• WORK INSTRUCTIONS: Would you please copy every line below that includes the string "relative"?

• Data extracted from a collection:
--- START ---
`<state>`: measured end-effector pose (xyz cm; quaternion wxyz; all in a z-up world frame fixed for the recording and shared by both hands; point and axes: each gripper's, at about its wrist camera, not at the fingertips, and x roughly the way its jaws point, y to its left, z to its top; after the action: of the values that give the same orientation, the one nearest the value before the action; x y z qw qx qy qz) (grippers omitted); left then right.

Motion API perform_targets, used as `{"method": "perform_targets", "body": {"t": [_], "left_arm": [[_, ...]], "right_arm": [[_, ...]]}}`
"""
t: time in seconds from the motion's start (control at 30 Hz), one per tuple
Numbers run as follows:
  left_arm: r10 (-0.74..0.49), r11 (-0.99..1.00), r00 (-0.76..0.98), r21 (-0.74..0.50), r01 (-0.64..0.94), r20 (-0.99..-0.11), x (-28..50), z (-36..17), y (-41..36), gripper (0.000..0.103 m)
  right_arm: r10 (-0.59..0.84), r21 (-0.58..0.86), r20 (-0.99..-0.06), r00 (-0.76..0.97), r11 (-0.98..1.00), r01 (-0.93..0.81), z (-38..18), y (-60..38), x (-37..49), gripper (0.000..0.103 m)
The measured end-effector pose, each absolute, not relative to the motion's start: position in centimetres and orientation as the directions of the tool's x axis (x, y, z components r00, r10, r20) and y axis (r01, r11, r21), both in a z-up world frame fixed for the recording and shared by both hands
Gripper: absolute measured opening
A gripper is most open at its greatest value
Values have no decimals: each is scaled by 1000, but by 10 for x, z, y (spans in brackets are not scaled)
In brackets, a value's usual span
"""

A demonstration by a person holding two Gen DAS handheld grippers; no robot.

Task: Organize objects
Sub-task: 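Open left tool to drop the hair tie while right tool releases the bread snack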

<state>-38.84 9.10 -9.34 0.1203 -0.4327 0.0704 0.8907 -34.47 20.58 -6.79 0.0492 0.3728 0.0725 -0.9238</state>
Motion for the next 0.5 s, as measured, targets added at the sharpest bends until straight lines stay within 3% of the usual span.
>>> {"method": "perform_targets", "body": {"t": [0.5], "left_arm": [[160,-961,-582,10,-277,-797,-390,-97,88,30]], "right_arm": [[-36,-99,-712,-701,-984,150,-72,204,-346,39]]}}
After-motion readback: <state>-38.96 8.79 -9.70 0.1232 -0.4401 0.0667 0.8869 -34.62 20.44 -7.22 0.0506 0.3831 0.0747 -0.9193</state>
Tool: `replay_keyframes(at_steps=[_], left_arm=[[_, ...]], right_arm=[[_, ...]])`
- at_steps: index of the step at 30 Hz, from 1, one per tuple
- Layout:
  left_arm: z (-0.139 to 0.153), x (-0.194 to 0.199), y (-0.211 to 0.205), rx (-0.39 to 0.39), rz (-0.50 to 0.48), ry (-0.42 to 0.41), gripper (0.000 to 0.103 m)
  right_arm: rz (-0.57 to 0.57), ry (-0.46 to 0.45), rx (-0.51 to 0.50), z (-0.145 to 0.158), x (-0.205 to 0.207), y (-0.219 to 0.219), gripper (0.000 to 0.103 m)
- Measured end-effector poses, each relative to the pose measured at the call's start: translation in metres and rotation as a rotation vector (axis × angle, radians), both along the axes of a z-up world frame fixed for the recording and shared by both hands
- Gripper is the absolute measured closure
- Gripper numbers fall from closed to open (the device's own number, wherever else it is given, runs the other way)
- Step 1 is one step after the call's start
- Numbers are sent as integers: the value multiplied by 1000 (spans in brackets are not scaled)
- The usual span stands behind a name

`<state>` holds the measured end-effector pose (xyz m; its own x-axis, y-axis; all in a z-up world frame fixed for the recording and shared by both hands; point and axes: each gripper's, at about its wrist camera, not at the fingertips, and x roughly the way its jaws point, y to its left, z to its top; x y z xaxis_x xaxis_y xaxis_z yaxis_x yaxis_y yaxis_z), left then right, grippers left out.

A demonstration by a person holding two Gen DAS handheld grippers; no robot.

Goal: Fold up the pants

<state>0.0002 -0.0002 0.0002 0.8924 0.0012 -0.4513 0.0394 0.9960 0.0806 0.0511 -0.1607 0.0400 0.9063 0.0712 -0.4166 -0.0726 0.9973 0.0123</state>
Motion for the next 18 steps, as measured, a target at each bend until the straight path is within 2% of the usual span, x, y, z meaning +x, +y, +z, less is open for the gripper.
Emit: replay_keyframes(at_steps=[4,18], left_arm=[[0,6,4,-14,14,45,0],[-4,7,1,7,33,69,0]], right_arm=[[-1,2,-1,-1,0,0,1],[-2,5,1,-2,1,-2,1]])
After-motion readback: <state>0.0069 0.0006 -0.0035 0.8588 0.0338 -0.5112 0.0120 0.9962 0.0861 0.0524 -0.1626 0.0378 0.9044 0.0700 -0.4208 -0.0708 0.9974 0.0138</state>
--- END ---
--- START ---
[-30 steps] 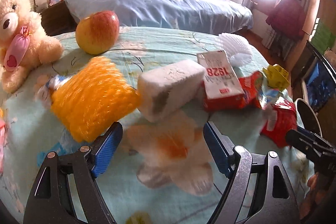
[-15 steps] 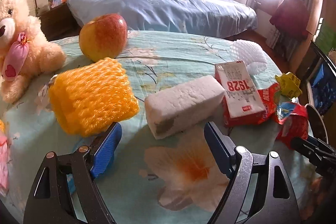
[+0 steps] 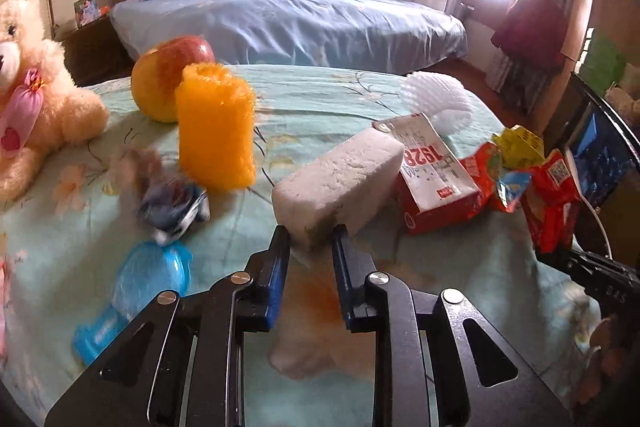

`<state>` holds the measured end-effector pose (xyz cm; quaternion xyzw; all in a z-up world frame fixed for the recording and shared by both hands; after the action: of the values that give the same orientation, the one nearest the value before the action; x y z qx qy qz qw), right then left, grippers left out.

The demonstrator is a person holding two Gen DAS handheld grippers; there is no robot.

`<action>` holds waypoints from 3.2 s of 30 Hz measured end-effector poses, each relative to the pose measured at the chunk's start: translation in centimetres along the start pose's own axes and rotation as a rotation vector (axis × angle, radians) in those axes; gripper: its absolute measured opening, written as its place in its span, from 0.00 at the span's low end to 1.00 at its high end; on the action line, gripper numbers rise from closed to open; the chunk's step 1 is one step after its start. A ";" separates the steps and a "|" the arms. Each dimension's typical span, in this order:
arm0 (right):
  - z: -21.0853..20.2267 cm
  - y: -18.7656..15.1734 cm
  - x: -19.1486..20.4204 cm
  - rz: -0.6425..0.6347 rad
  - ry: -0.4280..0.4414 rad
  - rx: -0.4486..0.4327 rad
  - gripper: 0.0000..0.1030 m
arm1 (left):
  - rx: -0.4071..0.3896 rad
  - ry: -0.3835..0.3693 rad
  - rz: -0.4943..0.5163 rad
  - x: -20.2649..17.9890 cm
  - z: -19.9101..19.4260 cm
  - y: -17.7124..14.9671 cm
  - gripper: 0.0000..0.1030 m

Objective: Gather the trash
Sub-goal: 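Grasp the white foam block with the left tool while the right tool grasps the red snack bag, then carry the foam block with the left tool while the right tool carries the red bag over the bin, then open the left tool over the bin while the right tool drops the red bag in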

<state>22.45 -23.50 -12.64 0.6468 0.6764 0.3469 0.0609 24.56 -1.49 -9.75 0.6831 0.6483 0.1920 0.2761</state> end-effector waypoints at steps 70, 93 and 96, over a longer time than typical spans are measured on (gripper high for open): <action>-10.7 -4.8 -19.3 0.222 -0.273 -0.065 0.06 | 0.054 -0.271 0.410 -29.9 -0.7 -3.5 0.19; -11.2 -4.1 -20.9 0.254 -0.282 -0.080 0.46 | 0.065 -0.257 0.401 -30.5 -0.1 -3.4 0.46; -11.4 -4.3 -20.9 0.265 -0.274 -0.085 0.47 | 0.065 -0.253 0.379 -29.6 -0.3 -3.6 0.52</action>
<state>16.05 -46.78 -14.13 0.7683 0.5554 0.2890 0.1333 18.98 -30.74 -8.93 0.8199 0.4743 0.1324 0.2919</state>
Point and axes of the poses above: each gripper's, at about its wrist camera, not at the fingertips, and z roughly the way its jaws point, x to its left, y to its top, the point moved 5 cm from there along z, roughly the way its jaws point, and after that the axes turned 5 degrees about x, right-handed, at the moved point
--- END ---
• OUTPUT BELOW:
The measured end-effector pose, each absolute, not relative to the motion's start: position in centimetres and orientation as the directions of the tool's x axis (x, y, z components r00, r10, r20) and y axis (r01, r11, r21), both in a z-up world frame fixed for the recording and shared by both hands
- Measured end-effector poses, each relative to the pose measured at the call's start: translation in metres and rotation as a rotation vector (axis × angle, radians), both along the axes of a z-up world frame fixed for the recording and shared by both hands
`<action>` holds waypoints from 3.2 s of 30 Hz measured end-effector poses, each relative to the pose measured at the chunk's start: translation in centimetres along the start pose's own axes and rotation as a rotation vector (axis × angle, radians) in those axes; gripper: its absolute measured opening, written as its place in its span, from 0.00 at the span's low end to 1.00 at its high end; on the action line, gripper numbers rise from closed to open; the chunk's step 1 is one step after its start. A ";" separates the steps and a "|" the arms. Each dimension's typical span, in this order:

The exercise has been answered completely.